Assignment
Each line in the entries below that holds the word "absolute" belongs in the answer.

Data
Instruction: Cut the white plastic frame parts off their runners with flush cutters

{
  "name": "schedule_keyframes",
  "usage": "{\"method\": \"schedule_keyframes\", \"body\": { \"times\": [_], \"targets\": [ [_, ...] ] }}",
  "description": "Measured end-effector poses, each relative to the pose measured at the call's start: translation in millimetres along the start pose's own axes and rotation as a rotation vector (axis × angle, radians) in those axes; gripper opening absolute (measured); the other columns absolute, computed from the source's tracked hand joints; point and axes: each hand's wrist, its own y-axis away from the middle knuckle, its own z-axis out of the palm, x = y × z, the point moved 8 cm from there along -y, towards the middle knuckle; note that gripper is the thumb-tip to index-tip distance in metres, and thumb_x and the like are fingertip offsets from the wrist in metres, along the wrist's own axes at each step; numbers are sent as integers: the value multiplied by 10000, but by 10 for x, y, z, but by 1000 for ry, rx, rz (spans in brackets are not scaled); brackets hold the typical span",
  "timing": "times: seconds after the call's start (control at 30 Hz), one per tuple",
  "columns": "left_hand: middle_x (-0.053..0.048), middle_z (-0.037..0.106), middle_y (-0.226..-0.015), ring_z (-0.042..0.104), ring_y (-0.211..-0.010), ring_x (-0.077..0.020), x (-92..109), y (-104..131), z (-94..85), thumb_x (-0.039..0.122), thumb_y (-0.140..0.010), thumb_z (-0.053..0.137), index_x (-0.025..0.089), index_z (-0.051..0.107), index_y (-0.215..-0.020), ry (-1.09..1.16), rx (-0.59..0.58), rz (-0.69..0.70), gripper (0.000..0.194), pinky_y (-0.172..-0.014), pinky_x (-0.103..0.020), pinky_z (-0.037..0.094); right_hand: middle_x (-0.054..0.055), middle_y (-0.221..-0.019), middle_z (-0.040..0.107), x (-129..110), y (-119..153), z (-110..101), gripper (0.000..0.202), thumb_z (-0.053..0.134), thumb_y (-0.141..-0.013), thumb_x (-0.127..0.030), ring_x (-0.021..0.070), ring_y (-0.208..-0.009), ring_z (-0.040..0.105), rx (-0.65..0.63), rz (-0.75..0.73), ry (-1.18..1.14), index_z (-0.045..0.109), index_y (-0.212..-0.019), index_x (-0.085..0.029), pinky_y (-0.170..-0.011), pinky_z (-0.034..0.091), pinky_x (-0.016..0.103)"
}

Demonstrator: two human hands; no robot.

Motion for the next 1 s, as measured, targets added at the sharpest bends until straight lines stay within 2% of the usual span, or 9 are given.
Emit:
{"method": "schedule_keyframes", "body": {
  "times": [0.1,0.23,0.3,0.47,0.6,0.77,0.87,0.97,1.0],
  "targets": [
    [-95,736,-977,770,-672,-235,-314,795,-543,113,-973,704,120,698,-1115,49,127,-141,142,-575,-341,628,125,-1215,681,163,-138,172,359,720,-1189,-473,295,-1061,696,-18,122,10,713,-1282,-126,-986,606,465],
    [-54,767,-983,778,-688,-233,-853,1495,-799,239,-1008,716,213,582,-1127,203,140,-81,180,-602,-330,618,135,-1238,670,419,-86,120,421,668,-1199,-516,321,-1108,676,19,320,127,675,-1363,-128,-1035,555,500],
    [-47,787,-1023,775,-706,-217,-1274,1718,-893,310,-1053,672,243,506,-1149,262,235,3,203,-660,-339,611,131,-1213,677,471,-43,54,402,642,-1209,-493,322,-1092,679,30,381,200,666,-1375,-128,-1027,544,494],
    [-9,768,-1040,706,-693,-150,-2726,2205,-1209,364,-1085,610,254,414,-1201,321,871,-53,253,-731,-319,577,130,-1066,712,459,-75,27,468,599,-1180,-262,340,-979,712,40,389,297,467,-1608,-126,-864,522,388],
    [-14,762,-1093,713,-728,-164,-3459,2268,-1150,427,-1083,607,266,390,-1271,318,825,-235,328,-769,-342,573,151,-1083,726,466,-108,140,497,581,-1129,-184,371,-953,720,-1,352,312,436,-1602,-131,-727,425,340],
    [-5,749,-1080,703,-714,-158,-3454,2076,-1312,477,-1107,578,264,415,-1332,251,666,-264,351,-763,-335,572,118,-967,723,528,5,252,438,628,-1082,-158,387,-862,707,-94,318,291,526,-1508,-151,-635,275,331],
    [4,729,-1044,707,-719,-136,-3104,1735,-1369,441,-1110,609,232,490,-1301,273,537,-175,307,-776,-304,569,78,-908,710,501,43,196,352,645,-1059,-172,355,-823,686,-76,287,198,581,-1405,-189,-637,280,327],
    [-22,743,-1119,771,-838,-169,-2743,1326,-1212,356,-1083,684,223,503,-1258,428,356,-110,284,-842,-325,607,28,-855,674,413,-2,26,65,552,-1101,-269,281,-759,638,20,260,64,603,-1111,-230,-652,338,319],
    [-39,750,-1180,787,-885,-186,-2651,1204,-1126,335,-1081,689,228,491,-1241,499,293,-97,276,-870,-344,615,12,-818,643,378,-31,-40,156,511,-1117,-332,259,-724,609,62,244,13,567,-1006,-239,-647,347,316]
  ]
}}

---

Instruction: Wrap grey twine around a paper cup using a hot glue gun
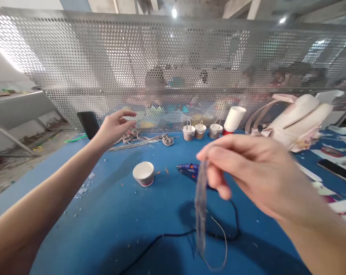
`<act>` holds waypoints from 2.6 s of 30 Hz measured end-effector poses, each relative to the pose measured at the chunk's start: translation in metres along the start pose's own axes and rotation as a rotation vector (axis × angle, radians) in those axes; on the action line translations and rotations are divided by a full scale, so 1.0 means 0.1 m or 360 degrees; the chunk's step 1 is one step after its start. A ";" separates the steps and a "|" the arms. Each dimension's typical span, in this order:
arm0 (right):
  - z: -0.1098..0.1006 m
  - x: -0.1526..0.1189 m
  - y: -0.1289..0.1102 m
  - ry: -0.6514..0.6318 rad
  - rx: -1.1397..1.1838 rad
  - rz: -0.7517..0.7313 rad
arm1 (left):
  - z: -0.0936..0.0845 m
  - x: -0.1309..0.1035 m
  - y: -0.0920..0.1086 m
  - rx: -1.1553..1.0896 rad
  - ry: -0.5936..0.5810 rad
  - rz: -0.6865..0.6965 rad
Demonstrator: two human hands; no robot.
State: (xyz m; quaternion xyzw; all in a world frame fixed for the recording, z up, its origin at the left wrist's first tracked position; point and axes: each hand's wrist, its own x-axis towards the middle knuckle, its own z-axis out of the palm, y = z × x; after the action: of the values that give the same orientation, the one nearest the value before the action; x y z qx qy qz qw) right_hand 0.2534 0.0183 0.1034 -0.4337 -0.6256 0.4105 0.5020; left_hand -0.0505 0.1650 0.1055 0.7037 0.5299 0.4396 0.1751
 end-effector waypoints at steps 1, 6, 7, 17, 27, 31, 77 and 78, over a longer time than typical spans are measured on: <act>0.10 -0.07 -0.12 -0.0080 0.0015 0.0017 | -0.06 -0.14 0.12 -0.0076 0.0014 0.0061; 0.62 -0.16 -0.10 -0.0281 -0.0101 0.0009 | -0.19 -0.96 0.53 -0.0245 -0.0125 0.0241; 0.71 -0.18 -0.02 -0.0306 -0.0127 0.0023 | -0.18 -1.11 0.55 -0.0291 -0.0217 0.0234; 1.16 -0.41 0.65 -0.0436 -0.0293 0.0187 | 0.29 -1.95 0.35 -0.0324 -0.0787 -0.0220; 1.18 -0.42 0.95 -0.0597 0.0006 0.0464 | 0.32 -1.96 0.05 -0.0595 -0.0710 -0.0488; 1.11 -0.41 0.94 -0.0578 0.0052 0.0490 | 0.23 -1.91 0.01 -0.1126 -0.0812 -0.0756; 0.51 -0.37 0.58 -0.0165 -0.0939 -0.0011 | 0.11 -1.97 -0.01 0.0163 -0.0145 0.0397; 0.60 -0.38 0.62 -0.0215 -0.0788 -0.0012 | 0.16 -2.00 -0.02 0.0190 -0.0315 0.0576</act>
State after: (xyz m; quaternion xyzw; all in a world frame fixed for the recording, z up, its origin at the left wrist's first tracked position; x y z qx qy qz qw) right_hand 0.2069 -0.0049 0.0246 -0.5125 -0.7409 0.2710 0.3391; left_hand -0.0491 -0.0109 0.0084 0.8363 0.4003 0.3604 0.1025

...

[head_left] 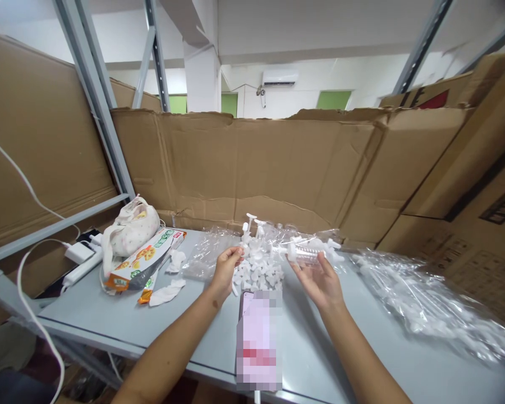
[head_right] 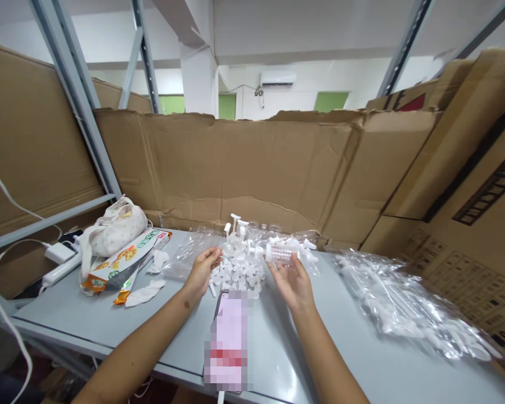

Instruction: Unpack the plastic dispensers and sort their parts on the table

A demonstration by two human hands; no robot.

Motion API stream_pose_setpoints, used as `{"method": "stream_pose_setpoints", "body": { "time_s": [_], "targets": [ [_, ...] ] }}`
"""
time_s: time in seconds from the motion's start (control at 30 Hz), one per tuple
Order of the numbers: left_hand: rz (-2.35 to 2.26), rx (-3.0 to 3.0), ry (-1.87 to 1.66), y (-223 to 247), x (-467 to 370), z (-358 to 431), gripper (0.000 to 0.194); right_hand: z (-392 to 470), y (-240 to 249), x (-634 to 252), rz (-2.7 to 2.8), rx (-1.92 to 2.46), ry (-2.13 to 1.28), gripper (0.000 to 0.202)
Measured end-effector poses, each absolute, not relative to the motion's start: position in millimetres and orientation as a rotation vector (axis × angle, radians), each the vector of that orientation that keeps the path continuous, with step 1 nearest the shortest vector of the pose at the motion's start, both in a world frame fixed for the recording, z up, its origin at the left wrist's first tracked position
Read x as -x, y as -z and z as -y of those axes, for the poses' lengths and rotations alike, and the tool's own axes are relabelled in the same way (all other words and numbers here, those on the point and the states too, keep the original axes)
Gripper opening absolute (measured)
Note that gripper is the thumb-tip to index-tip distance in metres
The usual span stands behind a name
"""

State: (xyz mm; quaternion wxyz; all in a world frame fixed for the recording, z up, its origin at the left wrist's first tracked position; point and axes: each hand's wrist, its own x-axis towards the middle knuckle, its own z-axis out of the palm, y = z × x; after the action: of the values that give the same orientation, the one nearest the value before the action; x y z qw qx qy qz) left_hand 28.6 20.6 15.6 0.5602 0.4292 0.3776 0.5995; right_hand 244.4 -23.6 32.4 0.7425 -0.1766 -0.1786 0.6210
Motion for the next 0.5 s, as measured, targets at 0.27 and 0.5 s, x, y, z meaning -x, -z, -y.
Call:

Reply
  "description": "Measured end-effector poses, each relative to the pose measured at the call's start: translation in millimetres along the start pose's own axes and rotation as a rotation vector (axis × angle, radians) in those axes; gripper opening absolute (measured); the other columns absolute, computed from the source's tracked hand joints; point and axes: each hand's wrist, its own y-axis away from the middle knuckle, its own z-axis out of the palm, x = y × z, the point moved 8 cm from there along -y, towards the middle knuckle; note that gripper is the thumb-tip to index-tip distance in metres, and thumb_x and the like are fingertip offsets from the wrist in metres, along the wrist's own axes at each step; numbers are sent as integers: the value multiplied by 10000, but by 10 for x, y, z, but by 1000 for ry, rx, rz (spans in brackets are not scaled); brackets hold the typical span",
Measured end-effector poses, each absolute, not relative to the motion's start: position in millimetres and orientation as a rotation vector (axis × angle, radians), each the vector of that orientation that keeps the path continuous, with step 1 nearest the shortest vector of the pose at the motion's start, both in a world frame fixed for the recording, z up, its origin at the left wrist's first tracked position
Gripper opening absolute (measured)

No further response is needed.